Tiny CPU is a custom “small CPU” design intended for implementation in a CPLD. Such soft CPU cores typically target an FPGA or large CPLD, but the target device for Tiny CPU is a small Altera CPLD with limited logic resources. This constrains the CPU to a minimal set of features in order to fit. It is an 8-bit CPU with only two registers, and a 10-bit address space. The instruction set is a subset of the 6502 instruction set, with modifications to reflect the smaller address space and number of registers.
Download the Tiny CPU file archive, including the assembler and Verilog source files.
The project is split into two halves, originally imagined as separate chips, but now combined into one. The core CPU module is called Tiny CPU, while a companion module called Tiny Device implements address decoding, bank switching, and peripheral I/O. As a pair, Tiny CPU and Tiny Device are intended to be combined to make a working single-board computer, using only a CPLD and an external SRAM and ROM.

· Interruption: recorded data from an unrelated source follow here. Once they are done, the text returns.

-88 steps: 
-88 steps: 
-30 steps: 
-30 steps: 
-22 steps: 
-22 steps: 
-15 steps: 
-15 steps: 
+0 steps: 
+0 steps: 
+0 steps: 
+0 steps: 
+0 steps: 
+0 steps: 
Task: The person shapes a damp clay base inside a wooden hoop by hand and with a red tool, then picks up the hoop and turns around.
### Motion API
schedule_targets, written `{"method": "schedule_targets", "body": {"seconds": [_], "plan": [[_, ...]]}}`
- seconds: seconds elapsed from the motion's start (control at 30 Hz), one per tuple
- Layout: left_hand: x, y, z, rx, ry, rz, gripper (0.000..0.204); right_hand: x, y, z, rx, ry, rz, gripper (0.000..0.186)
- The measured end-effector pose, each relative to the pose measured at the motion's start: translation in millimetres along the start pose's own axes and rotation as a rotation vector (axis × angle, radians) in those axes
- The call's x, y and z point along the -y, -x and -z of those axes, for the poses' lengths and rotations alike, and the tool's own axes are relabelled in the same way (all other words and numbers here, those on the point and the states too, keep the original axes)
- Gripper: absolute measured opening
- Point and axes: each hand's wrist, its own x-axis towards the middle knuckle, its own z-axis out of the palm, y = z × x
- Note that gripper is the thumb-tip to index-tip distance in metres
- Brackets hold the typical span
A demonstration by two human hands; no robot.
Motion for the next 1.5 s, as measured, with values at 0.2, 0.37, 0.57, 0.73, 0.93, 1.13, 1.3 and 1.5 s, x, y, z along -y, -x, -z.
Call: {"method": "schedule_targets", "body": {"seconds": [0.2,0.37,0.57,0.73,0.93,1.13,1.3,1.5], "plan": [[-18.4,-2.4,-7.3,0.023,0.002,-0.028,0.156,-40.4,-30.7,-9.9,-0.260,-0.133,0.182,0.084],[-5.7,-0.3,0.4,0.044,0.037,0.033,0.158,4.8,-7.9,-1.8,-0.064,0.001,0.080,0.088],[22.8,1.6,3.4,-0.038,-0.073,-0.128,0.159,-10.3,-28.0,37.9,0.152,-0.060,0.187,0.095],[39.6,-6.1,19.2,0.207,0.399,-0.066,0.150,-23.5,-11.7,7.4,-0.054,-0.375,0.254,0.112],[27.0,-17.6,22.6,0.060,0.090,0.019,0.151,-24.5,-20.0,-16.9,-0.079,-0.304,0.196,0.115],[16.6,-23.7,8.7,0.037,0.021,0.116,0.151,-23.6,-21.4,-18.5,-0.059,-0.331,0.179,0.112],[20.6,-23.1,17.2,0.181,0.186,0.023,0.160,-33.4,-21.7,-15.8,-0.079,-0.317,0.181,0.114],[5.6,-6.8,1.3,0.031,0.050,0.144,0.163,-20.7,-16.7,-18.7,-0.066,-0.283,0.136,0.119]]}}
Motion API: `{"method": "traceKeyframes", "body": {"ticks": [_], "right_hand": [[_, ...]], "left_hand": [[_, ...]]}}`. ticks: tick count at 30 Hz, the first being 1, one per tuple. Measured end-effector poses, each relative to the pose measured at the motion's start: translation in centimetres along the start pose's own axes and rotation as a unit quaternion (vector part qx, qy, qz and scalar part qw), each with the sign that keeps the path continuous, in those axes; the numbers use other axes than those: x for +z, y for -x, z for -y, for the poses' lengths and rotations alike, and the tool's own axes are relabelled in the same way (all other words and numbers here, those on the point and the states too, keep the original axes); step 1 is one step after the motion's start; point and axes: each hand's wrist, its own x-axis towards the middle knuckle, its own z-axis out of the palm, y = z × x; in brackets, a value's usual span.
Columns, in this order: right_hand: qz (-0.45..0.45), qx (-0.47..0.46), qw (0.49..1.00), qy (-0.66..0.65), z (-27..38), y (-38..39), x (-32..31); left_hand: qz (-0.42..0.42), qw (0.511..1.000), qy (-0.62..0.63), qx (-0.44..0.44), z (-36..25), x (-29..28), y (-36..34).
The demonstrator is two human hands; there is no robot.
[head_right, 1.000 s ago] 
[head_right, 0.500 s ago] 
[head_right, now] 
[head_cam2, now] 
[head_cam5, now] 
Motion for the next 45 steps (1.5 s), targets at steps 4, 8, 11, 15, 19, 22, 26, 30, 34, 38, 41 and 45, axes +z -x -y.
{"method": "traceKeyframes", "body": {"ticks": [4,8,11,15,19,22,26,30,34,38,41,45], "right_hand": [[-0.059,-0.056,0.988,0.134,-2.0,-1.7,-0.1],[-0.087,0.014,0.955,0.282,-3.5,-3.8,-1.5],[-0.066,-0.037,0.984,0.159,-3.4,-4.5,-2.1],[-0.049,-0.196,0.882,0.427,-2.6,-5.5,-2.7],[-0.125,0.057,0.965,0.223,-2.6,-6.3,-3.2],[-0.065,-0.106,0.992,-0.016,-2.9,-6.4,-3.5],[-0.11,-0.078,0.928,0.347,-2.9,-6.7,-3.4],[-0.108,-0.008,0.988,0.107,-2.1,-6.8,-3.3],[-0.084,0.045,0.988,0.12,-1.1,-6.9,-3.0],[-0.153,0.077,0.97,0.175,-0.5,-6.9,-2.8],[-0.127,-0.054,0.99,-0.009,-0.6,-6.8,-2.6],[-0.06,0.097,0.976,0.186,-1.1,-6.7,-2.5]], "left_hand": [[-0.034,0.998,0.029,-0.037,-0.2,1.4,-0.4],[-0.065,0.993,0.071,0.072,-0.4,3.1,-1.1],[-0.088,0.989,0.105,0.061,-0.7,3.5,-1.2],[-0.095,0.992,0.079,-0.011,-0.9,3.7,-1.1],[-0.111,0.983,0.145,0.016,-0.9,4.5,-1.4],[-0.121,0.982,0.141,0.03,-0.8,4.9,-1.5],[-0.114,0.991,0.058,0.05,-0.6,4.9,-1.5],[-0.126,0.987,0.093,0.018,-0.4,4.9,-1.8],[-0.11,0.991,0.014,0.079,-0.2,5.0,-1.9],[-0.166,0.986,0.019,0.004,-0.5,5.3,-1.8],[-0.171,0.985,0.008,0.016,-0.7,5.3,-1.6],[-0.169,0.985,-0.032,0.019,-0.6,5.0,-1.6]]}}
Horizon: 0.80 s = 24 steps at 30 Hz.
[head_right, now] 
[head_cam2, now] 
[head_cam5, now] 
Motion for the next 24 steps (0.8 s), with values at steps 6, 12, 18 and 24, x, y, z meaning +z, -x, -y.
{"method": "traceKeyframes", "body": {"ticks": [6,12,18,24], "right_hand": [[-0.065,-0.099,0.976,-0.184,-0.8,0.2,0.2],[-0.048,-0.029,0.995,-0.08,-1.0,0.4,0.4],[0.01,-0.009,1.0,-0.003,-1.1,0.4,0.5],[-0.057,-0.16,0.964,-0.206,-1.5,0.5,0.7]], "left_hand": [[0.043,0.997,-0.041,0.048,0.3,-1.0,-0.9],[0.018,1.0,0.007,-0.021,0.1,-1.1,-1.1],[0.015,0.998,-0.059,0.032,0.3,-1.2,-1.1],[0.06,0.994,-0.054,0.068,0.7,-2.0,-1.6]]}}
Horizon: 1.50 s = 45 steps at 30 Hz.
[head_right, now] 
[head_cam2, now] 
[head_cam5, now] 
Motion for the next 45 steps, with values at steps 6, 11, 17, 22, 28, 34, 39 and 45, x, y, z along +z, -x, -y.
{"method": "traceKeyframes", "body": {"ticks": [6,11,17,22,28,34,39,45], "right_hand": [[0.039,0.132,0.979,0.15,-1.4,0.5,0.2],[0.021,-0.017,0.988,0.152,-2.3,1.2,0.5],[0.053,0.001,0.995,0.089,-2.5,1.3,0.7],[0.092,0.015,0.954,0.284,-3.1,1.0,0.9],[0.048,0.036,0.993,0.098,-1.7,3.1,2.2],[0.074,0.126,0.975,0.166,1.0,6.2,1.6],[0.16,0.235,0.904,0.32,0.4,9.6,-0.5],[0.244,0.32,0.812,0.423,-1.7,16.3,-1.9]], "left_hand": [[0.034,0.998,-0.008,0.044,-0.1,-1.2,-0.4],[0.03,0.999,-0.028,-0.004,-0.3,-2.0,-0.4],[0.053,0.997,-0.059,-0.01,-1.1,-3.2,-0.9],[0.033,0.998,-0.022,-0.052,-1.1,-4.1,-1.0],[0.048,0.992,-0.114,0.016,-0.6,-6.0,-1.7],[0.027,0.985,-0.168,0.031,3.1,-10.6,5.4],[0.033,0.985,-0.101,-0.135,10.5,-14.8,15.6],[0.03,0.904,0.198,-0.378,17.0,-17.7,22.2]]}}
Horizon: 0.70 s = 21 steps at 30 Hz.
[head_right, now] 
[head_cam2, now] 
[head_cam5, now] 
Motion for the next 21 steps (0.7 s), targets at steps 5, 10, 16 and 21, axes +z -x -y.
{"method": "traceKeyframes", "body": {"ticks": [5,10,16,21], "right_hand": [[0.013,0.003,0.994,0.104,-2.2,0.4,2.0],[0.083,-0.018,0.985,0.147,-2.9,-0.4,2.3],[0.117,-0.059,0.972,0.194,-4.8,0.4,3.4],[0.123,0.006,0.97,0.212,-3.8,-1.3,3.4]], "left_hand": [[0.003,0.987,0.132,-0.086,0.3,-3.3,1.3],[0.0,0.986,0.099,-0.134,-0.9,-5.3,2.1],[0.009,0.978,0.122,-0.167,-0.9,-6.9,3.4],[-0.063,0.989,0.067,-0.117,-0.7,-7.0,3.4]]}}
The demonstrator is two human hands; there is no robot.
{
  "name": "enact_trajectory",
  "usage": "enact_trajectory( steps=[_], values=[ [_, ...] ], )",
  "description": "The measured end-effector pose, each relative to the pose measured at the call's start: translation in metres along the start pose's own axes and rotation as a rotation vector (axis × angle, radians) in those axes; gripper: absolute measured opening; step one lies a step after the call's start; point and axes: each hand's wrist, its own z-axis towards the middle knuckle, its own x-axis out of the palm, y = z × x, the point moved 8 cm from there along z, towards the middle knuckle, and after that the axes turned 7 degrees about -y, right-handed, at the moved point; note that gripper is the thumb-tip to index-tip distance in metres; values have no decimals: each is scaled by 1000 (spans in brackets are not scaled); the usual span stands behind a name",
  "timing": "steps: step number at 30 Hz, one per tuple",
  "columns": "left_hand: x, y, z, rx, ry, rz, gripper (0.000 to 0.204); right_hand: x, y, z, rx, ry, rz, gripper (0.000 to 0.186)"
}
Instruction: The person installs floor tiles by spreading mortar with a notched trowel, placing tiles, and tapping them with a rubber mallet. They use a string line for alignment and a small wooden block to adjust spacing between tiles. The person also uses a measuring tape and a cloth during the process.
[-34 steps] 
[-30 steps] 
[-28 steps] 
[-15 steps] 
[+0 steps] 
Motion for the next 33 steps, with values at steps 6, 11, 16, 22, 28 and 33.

The original target device was Altera’s EPM7128, a 128 macrocell CPLD based on Altera’s older 5V technology. A single macrocell consists of one flip-flop plus some combinatorial logic, and can compute a one bit result from 1-10 inputs, where the result is expressed as a some-of-products of the inputs. An 8-bit register requires at least 8 macrocells, and structures like counters, adders, and muxes consume many more, so 128 macrocells for a full-fledged CPU is a challenge. Tiny CPU was planned to occupy one EPM7128, with Tiny Device in a second identical CPLD. Verilog source for both designs was written and simulated, and both successfully fit into the target device, but no hardware was ever built using this design. See the link below to download the source.
After a long break, development resumed with a new plan, this time using a single Altera Max II EPM570 CPLD instead of the two EPM7128s. The Max II is a more modern device using a different internal technology, and Altera states its logic capacity is equivalent to roughly 440 macrocells. It’s also a 3.3V device, so the SRAM, ROM, and other components from the original design were all migrated to 3.3V as well. Construction of a Tiny CPU demonstration computer using a custom PCB and this hardware is currently in progress.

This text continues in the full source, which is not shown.